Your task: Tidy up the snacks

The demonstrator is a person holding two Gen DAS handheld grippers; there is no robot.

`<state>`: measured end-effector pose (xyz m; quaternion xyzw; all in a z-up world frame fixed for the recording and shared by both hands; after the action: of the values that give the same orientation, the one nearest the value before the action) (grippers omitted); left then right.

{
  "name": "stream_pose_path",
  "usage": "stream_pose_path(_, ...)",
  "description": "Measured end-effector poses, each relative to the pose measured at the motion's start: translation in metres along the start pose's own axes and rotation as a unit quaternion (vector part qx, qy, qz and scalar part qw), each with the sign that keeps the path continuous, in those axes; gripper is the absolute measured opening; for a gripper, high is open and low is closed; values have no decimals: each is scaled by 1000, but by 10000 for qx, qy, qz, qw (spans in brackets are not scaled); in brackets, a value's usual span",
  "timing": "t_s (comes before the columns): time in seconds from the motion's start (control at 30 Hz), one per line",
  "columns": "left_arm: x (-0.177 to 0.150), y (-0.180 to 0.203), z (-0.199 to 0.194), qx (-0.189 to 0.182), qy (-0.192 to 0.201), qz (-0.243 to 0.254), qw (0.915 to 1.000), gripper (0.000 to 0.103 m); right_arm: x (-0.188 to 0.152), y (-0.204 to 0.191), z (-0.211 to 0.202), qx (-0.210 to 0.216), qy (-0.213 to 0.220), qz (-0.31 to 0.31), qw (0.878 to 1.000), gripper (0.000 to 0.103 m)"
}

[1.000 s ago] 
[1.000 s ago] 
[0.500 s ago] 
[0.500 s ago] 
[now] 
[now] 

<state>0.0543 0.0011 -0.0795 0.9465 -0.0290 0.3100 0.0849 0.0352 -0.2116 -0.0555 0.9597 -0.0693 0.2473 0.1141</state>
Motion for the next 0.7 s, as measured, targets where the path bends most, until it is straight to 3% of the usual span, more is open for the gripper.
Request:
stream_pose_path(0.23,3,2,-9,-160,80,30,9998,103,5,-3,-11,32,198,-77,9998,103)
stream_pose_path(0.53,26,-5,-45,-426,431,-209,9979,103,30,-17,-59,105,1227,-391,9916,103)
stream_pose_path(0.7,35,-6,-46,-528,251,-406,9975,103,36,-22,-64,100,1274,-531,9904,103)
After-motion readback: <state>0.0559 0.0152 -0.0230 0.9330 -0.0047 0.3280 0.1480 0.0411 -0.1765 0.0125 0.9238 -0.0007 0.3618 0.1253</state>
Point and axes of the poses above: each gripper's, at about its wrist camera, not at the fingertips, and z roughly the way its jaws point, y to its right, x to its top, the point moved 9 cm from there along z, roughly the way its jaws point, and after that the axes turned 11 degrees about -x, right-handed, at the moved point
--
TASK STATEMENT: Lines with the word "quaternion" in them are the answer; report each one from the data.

TASK ANSWER:
`<state>`: measured end-effector pose (xyz m; quaternion xyzw; all in a z-up world frame fixed for the recording and shared by both hands; after the action: of the values that give the same orientation, the one nearest the value before the action) (grippers omitted); left then right.
  "description": "Measured end-effector poses, each relative to the pose measured at the motion's start: translation in metres along the start pose's own axes and rotation as a unit quaternion (vector part qx, qy, qz and scalar part qw), each with the sign that keeps the path continuous, in those axes; gripper is the absolute measured opening; for a gripper, high is open and low is closed; values have no decimals: each is scaled by 1000, but by 10000 for qx, qy, qz, qw (spans in brackets are not scaled); in brackets, a value's usual span",

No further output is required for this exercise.